What is needed: Begin at the line that contains "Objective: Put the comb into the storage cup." and repeat every line from there to the end of the records below, inclusive, without adding any other line.
#####
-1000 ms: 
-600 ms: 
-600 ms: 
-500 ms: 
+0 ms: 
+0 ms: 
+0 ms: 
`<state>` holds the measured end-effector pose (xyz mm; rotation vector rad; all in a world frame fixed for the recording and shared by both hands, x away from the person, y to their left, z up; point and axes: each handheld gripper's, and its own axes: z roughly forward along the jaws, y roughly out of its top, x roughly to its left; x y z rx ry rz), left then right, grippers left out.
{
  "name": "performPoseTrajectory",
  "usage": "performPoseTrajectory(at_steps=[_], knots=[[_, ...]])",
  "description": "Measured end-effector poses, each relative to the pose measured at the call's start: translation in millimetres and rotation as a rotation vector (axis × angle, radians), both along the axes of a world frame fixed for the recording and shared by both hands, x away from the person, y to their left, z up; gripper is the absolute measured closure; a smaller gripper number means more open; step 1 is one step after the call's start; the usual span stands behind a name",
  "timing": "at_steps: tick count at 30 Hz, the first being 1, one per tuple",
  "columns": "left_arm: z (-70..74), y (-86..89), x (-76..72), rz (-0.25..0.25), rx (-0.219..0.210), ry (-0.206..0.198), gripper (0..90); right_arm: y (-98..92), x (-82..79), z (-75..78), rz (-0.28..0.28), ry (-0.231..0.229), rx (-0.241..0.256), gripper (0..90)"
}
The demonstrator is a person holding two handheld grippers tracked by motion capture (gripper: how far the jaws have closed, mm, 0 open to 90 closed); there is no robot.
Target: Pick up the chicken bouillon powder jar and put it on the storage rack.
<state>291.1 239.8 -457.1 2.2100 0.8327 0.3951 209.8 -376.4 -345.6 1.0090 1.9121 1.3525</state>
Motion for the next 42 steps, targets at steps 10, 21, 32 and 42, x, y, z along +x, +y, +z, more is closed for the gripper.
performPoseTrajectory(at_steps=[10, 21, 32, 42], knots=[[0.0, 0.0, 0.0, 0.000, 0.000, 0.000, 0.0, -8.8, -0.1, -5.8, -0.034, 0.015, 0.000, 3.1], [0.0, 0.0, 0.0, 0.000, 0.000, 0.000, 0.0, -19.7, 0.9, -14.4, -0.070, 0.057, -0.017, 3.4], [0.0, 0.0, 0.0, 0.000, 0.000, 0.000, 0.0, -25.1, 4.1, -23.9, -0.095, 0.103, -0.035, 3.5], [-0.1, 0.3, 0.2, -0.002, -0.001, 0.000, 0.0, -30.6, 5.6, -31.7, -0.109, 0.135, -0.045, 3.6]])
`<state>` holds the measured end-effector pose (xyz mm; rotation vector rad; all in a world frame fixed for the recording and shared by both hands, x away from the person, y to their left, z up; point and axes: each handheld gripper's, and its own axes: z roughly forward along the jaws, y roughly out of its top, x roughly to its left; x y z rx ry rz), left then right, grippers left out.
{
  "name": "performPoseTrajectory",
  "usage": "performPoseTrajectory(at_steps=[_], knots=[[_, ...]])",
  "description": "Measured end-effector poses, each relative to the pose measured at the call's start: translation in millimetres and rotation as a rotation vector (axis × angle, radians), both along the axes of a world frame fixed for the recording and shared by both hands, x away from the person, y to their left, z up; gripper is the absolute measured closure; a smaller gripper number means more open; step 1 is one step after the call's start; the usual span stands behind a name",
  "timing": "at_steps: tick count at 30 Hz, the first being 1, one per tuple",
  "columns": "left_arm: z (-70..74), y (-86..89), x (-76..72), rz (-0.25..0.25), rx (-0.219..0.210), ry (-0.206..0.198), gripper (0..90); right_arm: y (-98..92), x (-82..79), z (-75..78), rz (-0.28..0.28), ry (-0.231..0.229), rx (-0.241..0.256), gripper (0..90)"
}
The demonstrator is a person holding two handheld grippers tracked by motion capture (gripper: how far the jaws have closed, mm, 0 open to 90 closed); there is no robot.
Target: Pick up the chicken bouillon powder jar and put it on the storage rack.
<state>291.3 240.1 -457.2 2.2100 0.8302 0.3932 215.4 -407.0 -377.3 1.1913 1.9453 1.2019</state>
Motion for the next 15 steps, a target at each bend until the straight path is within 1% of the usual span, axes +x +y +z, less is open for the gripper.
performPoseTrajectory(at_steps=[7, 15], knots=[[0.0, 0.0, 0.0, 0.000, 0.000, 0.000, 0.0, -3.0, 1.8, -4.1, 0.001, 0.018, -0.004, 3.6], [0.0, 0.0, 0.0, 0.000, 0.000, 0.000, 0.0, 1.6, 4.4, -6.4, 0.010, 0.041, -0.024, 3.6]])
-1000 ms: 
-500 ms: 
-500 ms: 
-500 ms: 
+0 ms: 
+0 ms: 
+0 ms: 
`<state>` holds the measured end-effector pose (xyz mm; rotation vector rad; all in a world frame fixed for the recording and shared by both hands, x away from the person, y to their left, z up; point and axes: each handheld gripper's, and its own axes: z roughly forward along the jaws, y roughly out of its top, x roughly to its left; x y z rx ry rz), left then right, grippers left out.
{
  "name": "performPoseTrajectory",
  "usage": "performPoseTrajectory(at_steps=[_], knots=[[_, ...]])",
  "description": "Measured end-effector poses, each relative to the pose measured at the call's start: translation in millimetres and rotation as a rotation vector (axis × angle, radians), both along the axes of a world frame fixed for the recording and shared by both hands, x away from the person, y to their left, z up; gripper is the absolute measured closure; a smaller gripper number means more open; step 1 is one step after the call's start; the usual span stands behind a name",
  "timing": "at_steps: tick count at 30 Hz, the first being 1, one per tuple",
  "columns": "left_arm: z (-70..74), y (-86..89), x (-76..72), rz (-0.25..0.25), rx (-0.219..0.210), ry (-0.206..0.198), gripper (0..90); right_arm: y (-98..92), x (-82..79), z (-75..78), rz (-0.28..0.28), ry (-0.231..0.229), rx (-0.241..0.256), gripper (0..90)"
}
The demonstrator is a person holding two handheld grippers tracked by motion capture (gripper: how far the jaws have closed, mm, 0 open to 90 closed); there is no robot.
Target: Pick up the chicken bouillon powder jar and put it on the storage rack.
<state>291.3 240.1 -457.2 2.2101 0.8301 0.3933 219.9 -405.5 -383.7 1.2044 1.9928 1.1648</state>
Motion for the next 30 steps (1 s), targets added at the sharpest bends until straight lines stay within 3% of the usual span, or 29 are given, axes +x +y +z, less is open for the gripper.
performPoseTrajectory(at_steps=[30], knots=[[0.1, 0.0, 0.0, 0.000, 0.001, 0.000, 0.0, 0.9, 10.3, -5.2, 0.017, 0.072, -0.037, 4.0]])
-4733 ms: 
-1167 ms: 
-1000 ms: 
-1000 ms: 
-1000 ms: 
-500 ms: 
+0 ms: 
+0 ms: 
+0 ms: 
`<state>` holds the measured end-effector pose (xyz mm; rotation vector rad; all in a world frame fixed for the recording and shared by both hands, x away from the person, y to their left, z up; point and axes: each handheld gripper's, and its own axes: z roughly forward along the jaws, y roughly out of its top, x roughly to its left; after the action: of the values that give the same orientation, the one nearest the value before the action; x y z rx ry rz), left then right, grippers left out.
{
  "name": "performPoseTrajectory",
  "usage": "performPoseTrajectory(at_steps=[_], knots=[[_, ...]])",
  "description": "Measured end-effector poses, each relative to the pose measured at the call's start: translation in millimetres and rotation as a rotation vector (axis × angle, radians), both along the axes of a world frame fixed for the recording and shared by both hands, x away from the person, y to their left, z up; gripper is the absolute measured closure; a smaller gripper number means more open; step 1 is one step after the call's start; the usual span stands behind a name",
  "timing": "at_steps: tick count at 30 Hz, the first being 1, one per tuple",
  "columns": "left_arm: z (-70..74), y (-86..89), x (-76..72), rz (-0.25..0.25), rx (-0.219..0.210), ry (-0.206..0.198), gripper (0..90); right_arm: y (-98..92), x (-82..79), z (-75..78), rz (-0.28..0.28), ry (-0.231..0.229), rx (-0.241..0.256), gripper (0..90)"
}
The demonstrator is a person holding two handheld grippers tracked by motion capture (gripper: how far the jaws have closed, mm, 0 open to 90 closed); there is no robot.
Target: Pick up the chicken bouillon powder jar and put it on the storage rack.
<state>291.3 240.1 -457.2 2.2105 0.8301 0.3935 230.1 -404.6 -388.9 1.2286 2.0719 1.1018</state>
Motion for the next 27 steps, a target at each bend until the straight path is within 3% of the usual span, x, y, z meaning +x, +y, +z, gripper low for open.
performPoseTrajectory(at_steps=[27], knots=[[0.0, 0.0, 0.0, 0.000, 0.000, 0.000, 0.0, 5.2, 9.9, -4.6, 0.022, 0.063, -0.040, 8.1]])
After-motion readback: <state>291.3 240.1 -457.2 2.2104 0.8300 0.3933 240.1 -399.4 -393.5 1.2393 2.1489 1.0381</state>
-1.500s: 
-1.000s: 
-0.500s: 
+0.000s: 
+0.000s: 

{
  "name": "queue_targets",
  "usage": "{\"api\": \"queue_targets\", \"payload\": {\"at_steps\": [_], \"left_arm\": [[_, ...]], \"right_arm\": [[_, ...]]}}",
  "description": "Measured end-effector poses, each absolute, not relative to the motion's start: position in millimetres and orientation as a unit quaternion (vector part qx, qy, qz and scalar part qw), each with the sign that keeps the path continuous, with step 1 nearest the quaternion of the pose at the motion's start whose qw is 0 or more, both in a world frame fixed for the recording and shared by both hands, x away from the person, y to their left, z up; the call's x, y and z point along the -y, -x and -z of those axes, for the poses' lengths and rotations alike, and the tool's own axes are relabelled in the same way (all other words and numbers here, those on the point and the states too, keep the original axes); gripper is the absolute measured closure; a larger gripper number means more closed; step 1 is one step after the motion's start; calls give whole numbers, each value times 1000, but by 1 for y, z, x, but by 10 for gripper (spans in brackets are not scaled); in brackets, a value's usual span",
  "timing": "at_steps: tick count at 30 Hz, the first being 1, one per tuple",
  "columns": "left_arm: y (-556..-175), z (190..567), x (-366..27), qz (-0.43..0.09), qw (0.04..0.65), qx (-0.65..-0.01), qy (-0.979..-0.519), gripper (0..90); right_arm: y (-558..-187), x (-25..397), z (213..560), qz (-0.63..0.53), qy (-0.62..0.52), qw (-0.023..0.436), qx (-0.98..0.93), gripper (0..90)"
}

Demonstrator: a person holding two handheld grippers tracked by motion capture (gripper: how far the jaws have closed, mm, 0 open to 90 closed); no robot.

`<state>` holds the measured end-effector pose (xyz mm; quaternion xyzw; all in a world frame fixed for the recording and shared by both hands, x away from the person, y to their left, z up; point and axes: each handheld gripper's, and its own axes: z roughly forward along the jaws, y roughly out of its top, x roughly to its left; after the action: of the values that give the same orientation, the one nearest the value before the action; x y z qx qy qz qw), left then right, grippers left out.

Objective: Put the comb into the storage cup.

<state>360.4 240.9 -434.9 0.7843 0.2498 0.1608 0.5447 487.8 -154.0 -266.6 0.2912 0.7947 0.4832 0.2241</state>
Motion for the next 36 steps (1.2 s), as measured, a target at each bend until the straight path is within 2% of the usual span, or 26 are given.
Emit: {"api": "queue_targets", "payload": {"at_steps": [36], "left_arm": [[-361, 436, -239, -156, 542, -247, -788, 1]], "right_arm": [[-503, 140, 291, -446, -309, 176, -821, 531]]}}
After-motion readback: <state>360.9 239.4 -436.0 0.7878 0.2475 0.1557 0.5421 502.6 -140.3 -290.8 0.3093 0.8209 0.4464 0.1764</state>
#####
Solution to this exercise:
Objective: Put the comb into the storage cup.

<state>360.4 240.9 -434.9 0.7843 0.2498 0.1608 0.5447 487.8 -154.0 -266.6 0.2912 0.7947 0.4832 0.2241</state>
Motion for the next 36 steps (1.2 s), as measured, a target at each bend until the straight path is within 2% of the usual span, or 26 are given.
Emit: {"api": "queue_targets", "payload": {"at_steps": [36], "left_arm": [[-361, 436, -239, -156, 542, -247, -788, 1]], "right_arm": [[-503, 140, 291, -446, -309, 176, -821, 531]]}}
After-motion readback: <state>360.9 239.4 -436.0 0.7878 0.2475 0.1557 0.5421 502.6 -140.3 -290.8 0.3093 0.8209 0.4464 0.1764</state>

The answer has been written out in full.